Eric MacDonald 649e94c8da Add pxeboot mtcAlive messaging alarm handling
This update adds alarm handling to the recently introduced pxeboot
network mtcAlive messaging, see depends on review below.

A new 200.003 maintenance alarm is introduced with the second depends
on update below. This new alarm is MINOR but also Management Affecting
because the pxeboot network is required for node installation.

This update enhances the new pxeboot_mtcAlive_monitor FSM for the
purpose of detecting pxeboot mtcAlive message loss, alarming and
then clearing the alarm once pxceboot mtcAlive messaging resumes.

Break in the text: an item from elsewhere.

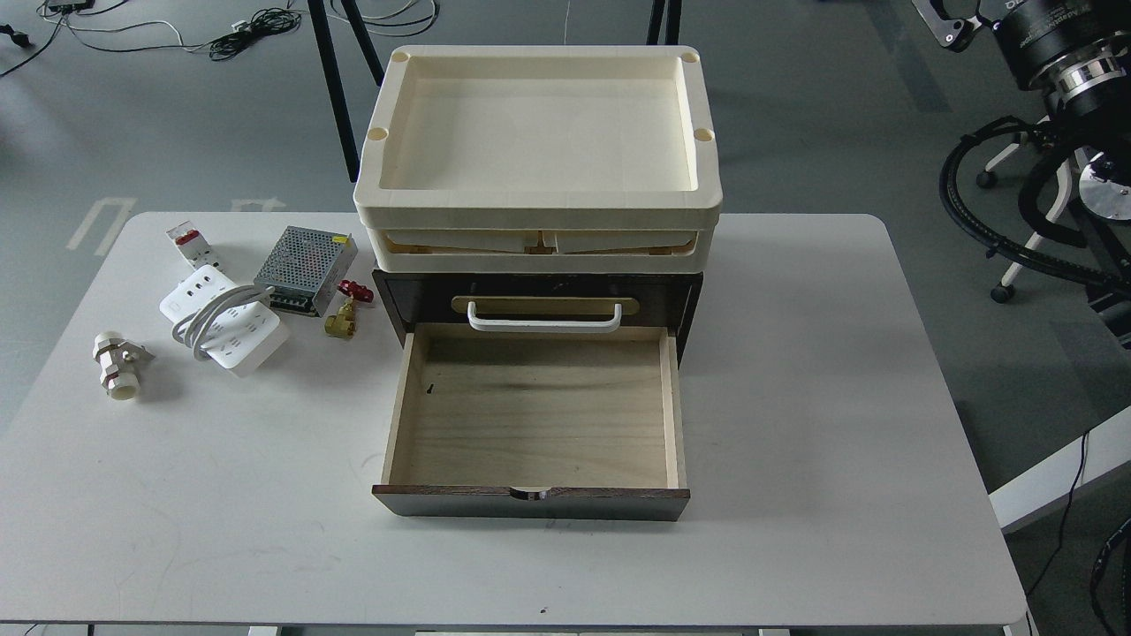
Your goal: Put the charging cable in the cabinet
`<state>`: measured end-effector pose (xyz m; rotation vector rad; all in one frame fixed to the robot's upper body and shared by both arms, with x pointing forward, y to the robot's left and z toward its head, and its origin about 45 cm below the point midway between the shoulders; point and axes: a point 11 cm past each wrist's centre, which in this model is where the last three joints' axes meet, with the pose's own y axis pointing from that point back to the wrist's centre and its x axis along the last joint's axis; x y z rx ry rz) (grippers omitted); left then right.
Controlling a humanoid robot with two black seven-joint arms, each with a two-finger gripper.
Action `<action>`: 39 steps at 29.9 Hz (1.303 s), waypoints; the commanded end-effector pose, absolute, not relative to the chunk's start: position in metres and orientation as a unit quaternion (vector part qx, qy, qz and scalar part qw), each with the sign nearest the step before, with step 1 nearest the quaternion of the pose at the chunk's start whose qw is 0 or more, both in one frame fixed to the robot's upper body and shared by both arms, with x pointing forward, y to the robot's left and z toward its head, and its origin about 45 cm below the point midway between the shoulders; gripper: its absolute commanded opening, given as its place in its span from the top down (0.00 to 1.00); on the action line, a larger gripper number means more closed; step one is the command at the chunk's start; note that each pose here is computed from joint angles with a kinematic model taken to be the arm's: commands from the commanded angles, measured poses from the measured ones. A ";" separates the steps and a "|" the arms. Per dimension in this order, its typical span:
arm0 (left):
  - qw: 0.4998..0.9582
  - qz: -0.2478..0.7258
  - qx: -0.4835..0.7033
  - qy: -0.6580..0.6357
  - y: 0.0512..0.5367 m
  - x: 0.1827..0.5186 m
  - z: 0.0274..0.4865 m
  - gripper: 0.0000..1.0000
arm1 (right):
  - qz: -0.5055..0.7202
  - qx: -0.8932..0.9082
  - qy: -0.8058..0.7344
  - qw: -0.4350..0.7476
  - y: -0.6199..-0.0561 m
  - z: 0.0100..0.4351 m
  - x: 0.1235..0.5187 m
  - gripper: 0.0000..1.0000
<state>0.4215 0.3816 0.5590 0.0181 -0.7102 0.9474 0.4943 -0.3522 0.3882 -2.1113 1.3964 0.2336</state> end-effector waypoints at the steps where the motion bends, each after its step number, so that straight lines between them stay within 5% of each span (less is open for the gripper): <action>1: 0.815 0.429 0.090 -0.380 0.393 0.399 0.558 0.00 | 0.088 -0.792 0.527 0.296 -0.354 0.387 0.494 0.01; 10: 0.781 0.368 0.295 -0.409 0.419 0.373 0.499 0.00 | 0.086 -0.789 0.532 0.294 -0.360 0.387 0.492 0.01; 16: 0.744 0.280 0.470 -0.383 0.449 0.368 0.418 0.01 | 0.083 -0.787 0.538 0.291 -0.367 0.387 0.492 0.01; 39: 0.710 0.239 0.575 -0.328 0.495 0.365 0.255 0.01 | 0.089 -0.782 0.550 0.281 -0.370 0.378 0.491 0.01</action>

The new alarm assertion and clear is debounced:
 - alarm is asserted if message loss persists to the accumulation of
   12 missed messages or after 2 minutes of complete message loss.
 - alarm is cleared after decrementing the message missed counter to
   zero or 1 minute of loss-less messaging.

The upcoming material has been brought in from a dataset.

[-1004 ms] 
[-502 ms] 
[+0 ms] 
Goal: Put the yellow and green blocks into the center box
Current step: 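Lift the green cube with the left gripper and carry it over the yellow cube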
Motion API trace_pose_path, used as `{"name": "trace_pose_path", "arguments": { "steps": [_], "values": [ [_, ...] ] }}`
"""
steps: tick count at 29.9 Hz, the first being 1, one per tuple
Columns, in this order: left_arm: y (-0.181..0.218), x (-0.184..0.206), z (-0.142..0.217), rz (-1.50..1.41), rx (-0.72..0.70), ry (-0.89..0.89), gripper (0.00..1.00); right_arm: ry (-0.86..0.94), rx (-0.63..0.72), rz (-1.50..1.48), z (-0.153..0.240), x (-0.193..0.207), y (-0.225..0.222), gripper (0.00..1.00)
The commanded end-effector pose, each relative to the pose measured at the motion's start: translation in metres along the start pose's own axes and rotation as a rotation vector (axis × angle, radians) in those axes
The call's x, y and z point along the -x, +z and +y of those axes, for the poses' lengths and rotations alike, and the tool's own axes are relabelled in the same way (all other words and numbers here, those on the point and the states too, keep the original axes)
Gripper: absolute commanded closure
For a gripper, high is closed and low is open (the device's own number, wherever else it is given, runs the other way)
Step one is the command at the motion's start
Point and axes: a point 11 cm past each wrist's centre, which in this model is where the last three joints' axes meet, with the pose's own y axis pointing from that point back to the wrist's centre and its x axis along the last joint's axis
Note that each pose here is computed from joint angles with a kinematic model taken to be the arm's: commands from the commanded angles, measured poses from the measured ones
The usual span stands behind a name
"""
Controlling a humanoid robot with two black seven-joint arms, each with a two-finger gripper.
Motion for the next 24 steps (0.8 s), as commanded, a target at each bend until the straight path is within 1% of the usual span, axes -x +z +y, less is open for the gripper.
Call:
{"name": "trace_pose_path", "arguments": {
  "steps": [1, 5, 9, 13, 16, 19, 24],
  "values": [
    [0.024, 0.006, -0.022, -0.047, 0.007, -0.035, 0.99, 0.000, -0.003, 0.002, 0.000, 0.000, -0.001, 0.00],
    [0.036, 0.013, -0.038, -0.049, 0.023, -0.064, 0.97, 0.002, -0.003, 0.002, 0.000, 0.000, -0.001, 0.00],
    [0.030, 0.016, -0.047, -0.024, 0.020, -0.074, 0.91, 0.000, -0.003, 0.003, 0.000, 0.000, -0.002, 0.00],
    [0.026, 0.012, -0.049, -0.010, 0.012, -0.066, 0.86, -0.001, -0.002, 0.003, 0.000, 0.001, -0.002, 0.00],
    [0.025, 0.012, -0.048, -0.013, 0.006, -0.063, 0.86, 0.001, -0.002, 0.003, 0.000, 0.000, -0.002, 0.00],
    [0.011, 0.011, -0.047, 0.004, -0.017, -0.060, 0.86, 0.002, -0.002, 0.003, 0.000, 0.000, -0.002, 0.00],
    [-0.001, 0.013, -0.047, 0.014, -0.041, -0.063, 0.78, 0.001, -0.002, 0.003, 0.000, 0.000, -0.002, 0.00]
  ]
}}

Upgrades are supported with the addition of a features list to the
mtcClient ready event. All new mtcClients that support pxeboot network
messaging now publish pxeboot mtcAlive support through this new
features list. This is rendered in the logs like this:

    <hostname> mtcClient ready ; with pxeboot mtcAlive support

The mtcAgent does not expect/monitor pxeboot mtcAlive messages from
hosts that don't publish the feature support.

Test Plan:

PASS: Verify mtcAlive period is 5 seconds.
PASS: Verify pxeboot mtcAlive monitor period is 10 seconds.
PASS: Verify mtcAgent sends mtcClient a mtcAlive request on every
      mtcAlive monitor miss.
PASS: Verify pxeboot mtcAlive alarm is not raised while a node is
      locked.

Alarm attributes:

PASS: Verify severity is minor.
PASS: Verify alarm is cleared while node is locked.
PASS: Verify alarm can be suppressed while unlocked.
PASS: Verify asserted alarm is management affecting.
PASS: Verify alarm-show output format including cause and repair
      action text.

Process Restart Handling:

PASS: Verify alarm is maintained over a mtcAgent process restart.
PASS: Verify pxeboot monitoring resumes with or without asserted alarm
      immediately following a mtcAgent process restart.
PASS: Verify mtcClient learns and starts pxeboot mtcAlive messaging
      immediately following mtcClient process restart for locked or
      unlocked nodes.

Alarm Debounce Handling:

PASS: Verify alarm assertion only after 2 minutes of mtcAlive loss.
PASS: Verify alarm clear after 1 minutes of mtcAlive recovery.
PASS: Verify assertion and recovery debounce logging.
PASS: Verify alarm management miss and loss controls handle all
      boundary conditions exercised by a 12 hr soak with randomized
      period between message loss and recovery.

Host Action Handling:

PASS: Verify mtcAlive alarm is not raised over a Host Unlock Enable.
PASS: Verify mtcAlive alarm is not raised over a Host Graceful Recovery.
PASS: Verify mtcAlive alarm is not raised over a Host Power Off/On.
PASS: Verify mtcAlive alarm is not raised over a Host Reboot/Reset.
PASS: Verify mtcAlive alarm is not raised over a Host Reinstall.
PASS: Verify pxeboot mtcAlive is factored into Host Offline Handling.
PASS: Verify pxeboot alarm handling for node that does not send
      pxeboot mtcAlive after unlock.

Stuck Alarm Avoidance Handling:

PASS: Verify typical alarm assertion and clear handling.
PASS: Verify alarm is maintained or cleared over node reboot if the
      messaging issue persists or resolves over the reboot recovery.
PASS: Verify mtcAlive alarm is maintained over a Swact and cleared
      if the messaging is ok on the newly active controller.
PASS: Verify mtcAlive alarm assertion recovery case over uncontrolled
      Swact due to active controller reboot.
PASS: Verify alarm is cleared over a spontaneous reboot if pxeboot
      messaging recovers over that reboot.

Upgrades Case:

PASS: Verify pxeboot mtcAlive monitoring only occurs on mtcClients
      that actually support pxeboot network mtcAlive monitoring.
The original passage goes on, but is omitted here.